Anne McCarty Braden was, to all appearances, no one’s idea of a formidable opponent. She stood about 5 feet tall, even a bit shorter in her later years, and was a slim girl of 23 or so when she arrived back in Louisville in 1947, having been born here but raised in Anniston Alabama. But despite her diminutive physical stature, she had something about her that would not be beaten down, not for the entire 52 years during which she worked for civil rights and racial equality - and that something is the real gift she has left us here today, and for years to come.
For if a life such as Anne Braden’s can be summed up in one word, that word would be: courage.
Not the kind of courage that a soldier needs to face battle and possible death, though she received more than her share of death threats. Not the courage of a firefighter or a policeman or woman, to protect us from the accidents and ills of daily life. But courage all the same.
Courage to see wrong, and do all in our power to right it. Courage to see social institutions in need of change, and do what we can to effect those changes. Courage to see that there are people who will never believe what you believe, and yet keep putting out your message of peace and understanding and harmony among all races and nations, knowing that some will hear and scoff, but every once in a while, some will hear and change, some will join your fight, and some will, with luck and God’s help, even surpass you, and make the world a better place to live in for all of us – even the scoffers.

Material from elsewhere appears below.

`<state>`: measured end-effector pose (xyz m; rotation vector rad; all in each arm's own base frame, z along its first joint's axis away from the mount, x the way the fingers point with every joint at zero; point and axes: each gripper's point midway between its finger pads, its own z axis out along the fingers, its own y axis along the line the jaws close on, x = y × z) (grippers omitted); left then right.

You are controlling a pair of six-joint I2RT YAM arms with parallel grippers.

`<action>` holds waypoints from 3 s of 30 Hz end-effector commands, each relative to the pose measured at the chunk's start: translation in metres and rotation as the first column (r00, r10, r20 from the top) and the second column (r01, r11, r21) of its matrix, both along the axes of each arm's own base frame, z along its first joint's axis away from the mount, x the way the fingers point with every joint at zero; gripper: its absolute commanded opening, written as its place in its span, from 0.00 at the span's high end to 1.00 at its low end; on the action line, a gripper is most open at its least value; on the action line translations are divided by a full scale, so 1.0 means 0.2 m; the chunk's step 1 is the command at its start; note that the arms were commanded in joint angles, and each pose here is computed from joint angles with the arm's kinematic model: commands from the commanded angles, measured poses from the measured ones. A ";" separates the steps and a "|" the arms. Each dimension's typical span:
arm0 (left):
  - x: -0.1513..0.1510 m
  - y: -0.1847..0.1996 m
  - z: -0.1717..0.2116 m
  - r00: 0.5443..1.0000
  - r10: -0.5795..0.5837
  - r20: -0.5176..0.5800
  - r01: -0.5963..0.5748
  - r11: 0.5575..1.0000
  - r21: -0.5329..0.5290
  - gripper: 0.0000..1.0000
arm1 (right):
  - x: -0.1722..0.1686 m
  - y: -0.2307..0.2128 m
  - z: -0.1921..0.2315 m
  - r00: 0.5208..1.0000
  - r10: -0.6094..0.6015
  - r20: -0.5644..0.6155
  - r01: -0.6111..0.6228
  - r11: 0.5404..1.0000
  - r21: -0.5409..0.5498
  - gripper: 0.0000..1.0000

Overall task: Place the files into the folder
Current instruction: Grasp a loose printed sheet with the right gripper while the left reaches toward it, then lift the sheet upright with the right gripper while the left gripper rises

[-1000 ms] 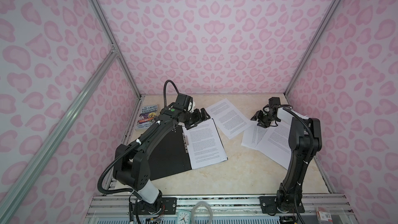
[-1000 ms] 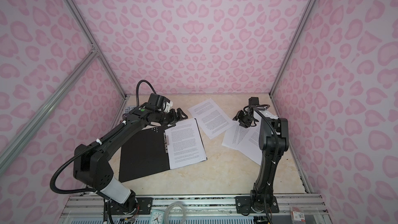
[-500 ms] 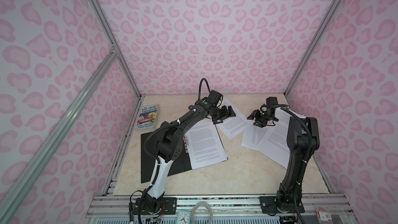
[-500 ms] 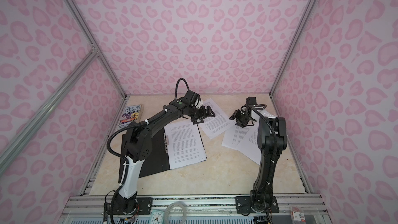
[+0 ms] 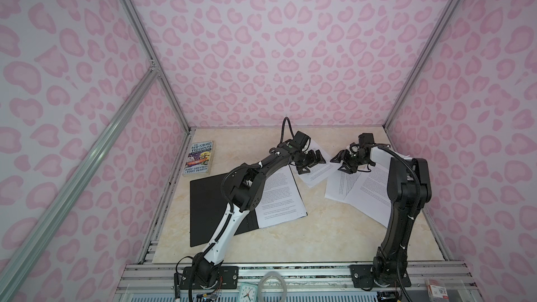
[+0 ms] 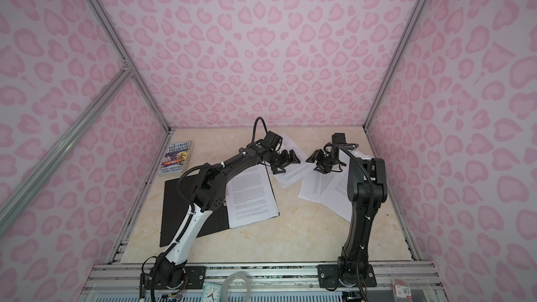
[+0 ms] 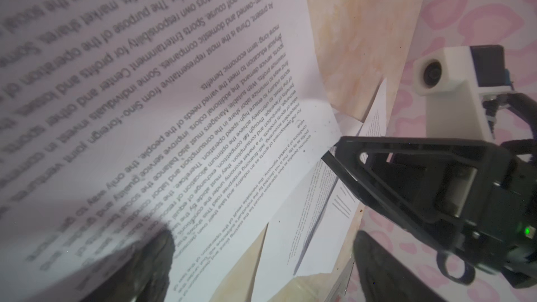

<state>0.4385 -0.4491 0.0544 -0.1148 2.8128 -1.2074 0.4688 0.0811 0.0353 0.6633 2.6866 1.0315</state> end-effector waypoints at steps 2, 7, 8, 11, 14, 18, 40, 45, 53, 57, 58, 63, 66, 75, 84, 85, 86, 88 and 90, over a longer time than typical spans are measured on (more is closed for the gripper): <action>-0.03 0.02 -0.08 1.000 -0.001 -0.029 0.002 1.000 0.012 0.02 | 0.00 0.05 -0.04 1.000 0.001 -0.004 -0.001 0.999 0.052 0.38; -0.07 0.05 -0.12 0.999 -0.009 -0.044 0.011 0.999 0.037 0.02 | 0.00 0.11 -0.03 0.999 0.008 0.041 -0.011 0.997 0.074 0.41; -0.07 0.05 -0.13 0.999 -0.011 -0.047 0.013 0.999 0.036 0.02 | 0.00 0.12 -0.02 0.999 0.001 0.052 -0.006 0.997 0.080 0.42; -0.07 0.05 -0.13 0.999 -0.014 -0.048 0.016 0.999 0.035 0.02 | 0.00 0.14 -0.01 0.996 -0.020 0.082 0.011 0.995 0.098 0.48; -0.07 0.05 -0.11 0.999 -0.010 -0.050 0.012 1.000 0.029 0.02 | -0.01 0.14 -0.02 0.994 -0.047 0.095 0.038 0.994 0.103 0.58; -0.06 0.02 -0.06 0.998 -0.008 -0.065 0.007 1.000 -0.026 0.02 | -0.02 0.15 -0.06 0.994 -0.067 0.085 0.058 0.993 0.104 0.82; 0.08 0.12 1.71 0.711 0.110 0.695 0.217 0.905 -0.366 0.03 | 0.09 0.10 0.76 0.935 0.001 0.355 0.000 1.000 -0.002 1.00; -0.12 0.30 2.02 0.469 0.185 0.864 0.275 0.898 -0.342 0.02 | 0.06 0.09 0.97 0.908 0.018 0.419 -0.006 1.000 -0.029 1.00; -0.54 0.61 2.28 -0.029 0.307 0.951 0.346 0.896 -0.279 0.02 | -0.05 0.21 1.14 0.879 0.076 0.471 -0.060 0.997 -0.049 1.00; -0.65 0.74 2.31 -0.169 0.360 0.918 0.341 0.895 -0.288 0.02 | -0.09 0.27 1.15 0.874 0.081 0.478 -0.071 0.997 -0.039 1.00; -0.66 0.75 2.32 -0.178 0.360 0.916 0.348 0.893 -0.284 0.02 | -0.11 0.28 1.10 0.883 0.077 0.462 -0.071 0.997 -0.030 1.00; -0.71 0.75 2.37 -0.194 0.384 0.903 0.401 0.871 -0.284 0.02 | -0.16 0.31 1.09 0.884 0.081 0.459 -0.073 0.997 -0.035 1.00; -0.73 0.75 2.39 -0.195 0.377 0.905 0.411 0.870 -0.274 0.02 | -0.18 0.33 1.12 0.875 0.105 0.472 -0.093 0.994 -0.049 1.00; -0.80 0.86 2.24 -0.182 0.243 0.953 0.301 0.936 -0.182 0.02 | -0.27 0.31 1.25 0.838 0.277 0.470 -0.169 0.951 -0.259 1.00; -0.93 0.94 1.95 -0.171 -0.077 0.982 0.231 0.966 0.116 0.02 | -0.42 0.47 1.42 0.701 0.567 0.433 -0.310 0.789 -0.531 1.00; -0.94 0.96 1.92 -0.173 -0.115 0.978 0.212 0.965 0.151 0.02 | -0.44 0.50 1.44 0.673 0.603 0.428 -0.325 0.761 -0.561 1.00; -0.95 0.98 1.89 -0.178 -0.149 0.973 0.200 0.963 0.184 0.02 | -0.46 0.53 1.47 0.644 0.633 0.430 -0.334 0.738 -0.586 1.00; -0.97 1.01 1.83 -0.189 -0.223 0.956 0.171 0.952 0.256 0.03 | -0.50 0.59 1.51 0.580 0.697 0.422 -0.335 0.676 -0.656 1.00; -0.96 1.04 1.79 -0.185 -0.274 0.944 0.145 0.942 0.301 0.03 | -0.54 0.65 1.54 0.504 0.759 0.411 -0.339 0.612 -0.715 1.00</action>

Even the threateners. Even the haters.
The things Anne Braden did almost daily, and more importantly the reasons for them, have lost currency in our world today – it’s become almost unbearably “corny” to speak of changing the world, of creating a space where peace may thrive among individuals or among nations. Those who do this work are called hippies, dreamers, idealists, and worse. Anne was often called a Communist back when that term was the bugbear of the day. She was arrested twice on charges of sedition – a word we hardly hear today, whose antiquated roots embrace the very ancient and ongoing practice of governments attempting to silence their opposition. And still she kept at it. Still she saw that, no matter how much we might SAY that racial equality was growing and thriving in America, we did not always, perhaps did not often live up to our own standards. She saw this right up to the day she died, and she never stopped working and fighting for what she believed was simply – right.
And that – more than anything else she could have given us – is what she has left for us to do. We must have the courage to speak truth to power, as she did. We must have the courage to make it clear that war is never the answer, that racism is never acceptable, that hatred is its own reward – all we get from it is more hatred.

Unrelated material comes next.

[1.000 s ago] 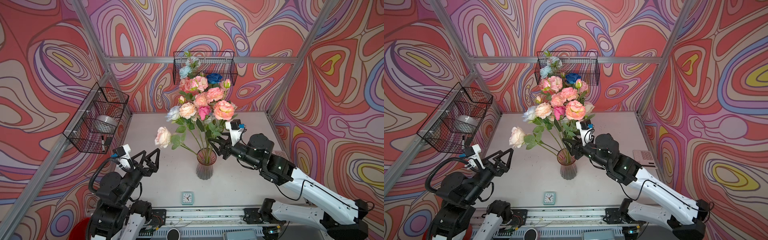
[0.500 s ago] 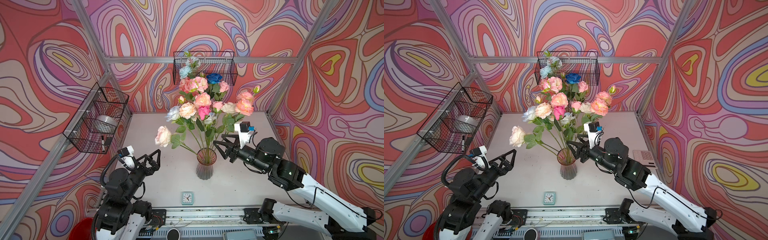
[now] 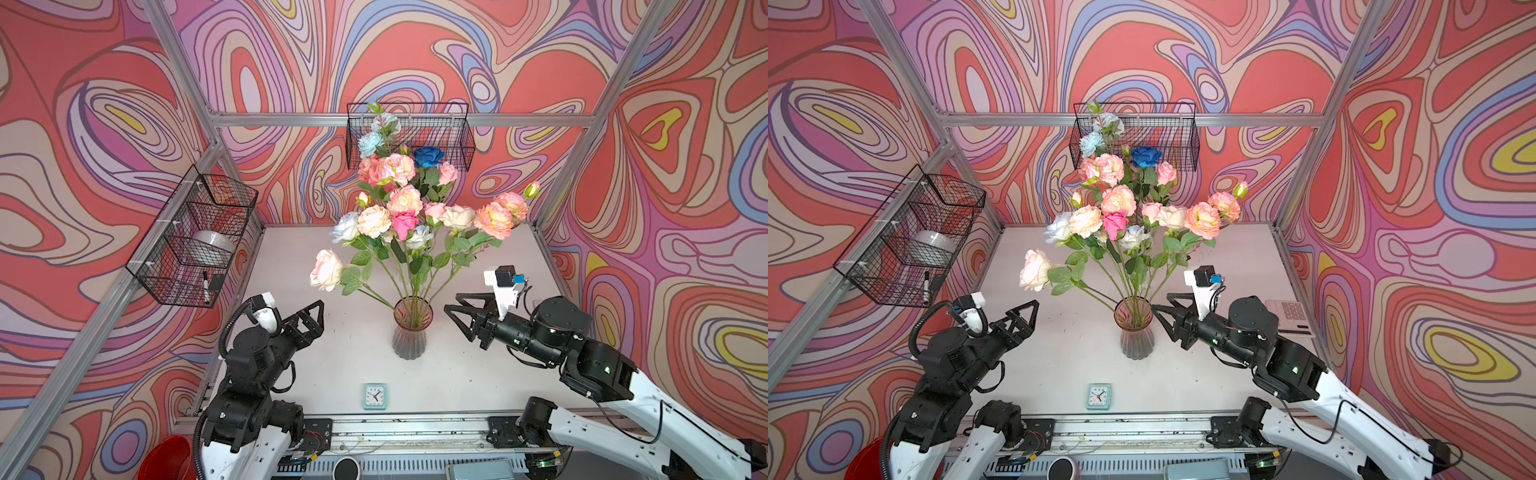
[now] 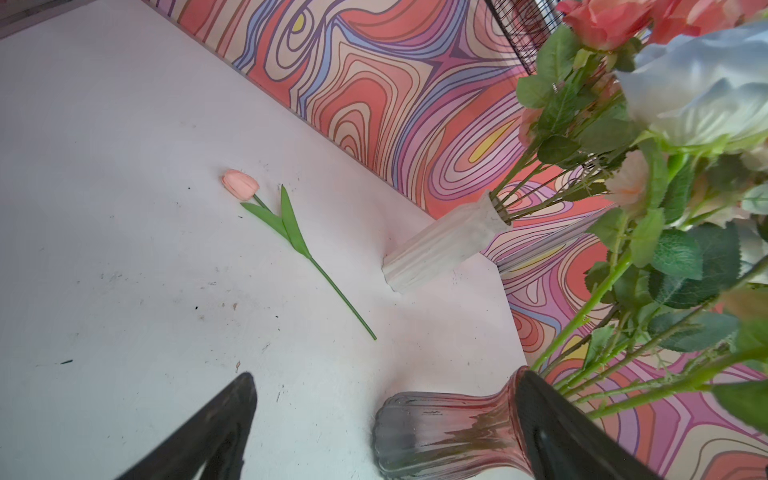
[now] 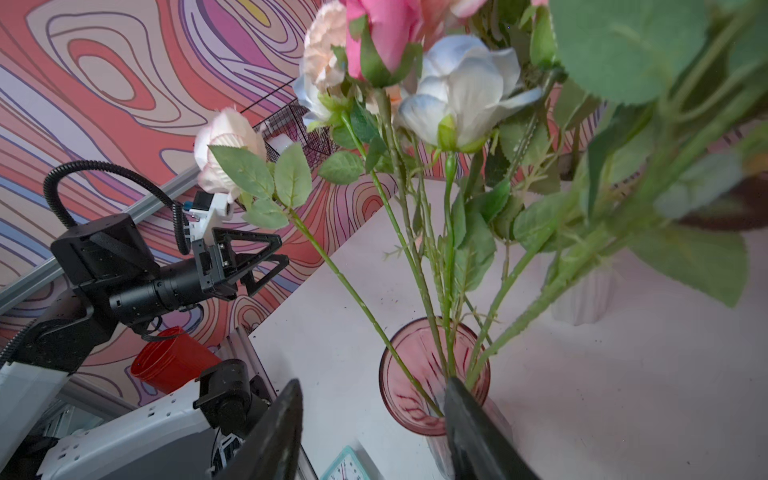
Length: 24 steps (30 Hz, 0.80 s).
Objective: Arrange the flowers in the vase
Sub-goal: 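Open the right gripper and draw back while the left lowers toward the tulip, then grasp the pink tulip stem on the table with the left gripper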
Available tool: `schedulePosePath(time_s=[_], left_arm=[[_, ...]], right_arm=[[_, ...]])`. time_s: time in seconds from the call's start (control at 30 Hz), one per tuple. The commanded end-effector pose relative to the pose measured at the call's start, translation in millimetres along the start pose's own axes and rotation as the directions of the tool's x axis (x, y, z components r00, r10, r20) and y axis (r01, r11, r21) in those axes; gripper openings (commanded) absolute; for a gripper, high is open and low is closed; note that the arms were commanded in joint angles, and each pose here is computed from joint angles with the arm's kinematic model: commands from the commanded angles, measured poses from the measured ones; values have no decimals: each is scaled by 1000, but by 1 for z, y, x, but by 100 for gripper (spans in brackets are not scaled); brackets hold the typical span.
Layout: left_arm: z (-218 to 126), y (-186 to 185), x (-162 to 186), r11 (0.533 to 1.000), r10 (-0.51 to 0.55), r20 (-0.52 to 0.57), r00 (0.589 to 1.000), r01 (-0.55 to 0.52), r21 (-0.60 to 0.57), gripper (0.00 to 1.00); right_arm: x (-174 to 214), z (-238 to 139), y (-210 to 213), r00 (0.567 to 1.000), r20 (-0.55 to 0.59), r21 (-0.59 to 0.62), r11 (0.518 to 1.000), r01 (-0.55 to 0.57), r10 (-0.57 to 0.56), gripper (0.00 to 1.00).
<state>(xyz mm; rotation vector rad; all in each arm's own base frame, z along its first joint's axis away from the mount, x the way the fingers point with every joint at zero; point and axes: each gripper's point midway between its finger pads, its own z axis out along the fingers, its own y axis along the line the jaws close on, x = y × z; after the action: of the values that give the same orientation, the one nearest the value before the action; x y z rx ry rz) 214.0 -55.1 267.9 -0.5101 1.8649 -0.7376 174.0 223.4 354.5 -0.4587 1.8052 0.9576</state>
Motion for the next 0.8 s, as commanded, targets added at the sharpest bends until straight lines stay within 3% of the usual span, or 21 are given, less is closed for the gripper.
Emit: schedulePosePath(time_s=[0.0,0.23,0.47,0.57,0.77], left_arm=[[12,14,11,998,-36,-31,999,35,-48,99],[48,38,33,988,-88,-116,989,72,-133,95],[119,61,52,964,-141,-226,964,82,-251,78],[149,71,51,950,-147,-238,960,70,-305,76],[208,72,59,933,-251,-286,925,152,-326,64]], right_arm=[[30,-3,-16,997,-62,47,998,-44,47,46],[60,-5,-46,994,-75,153,985,-74,86,36],[65,-2,-48,993,-70,152,985,-85,96,33],[67,-3,-48,993,-73,151,985,-84,96,33],[68,-11,-52,993,-59,166,982,-92,103,32]])
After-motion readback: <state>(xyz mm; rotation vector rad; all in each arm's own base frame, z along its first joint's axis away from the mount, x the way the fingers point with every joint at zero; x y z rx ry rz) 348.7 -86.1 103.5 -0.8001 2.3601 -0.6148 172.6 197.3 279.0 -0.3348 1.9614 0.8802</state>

This is in large part why I feel the need to write these words. Our issue of the moment is not that of Anne Braden, but we need her courage and dedication to address our issue as well as to continue addressing hers. No one person, not even an Anne Braden, ever solves these problems all by herself, or all at once. It’s a long, hard job, and there’s not likely to be a break or an endpoint, or a place where we can say, the job is done - not in our lifetimes at any rate. But the more of us there are, and the more we can muster the courage of an Anne Braden, the greater the chance that some day, long after we’ve all gone to dust, our children or our children’s children may be able to say “I wonder why those people so long ago thought racism and war were so important? We don’t do that any more.”
It’s a fond dream, and perhaps mankind can never get there – that’s what a lot of so-called experts think, that we as a species can never get beyond hatred. But Anne Braden believed we could. Her whole life was dedicated to the proposition that we could. And the best we can do as her survivors is to do all in our power to prove her right.
If your beliefs include the idea of an afterlife, perhaps we can envision Anne now, finally getting to rest and finally seeing her beloved Carl again after 31 years without him. But Anne is still with us in spirit, in our hearts and minds and actions even now that death has taken her out of our sight. If there’s a better measure of immortality available to any of us, I can’t imagine what it would be.
Rest well, Anne – you’ve earned it.
And to those who read these words, keep the faith – what you do matters. If nothing else, the life of Anne Braden proves that.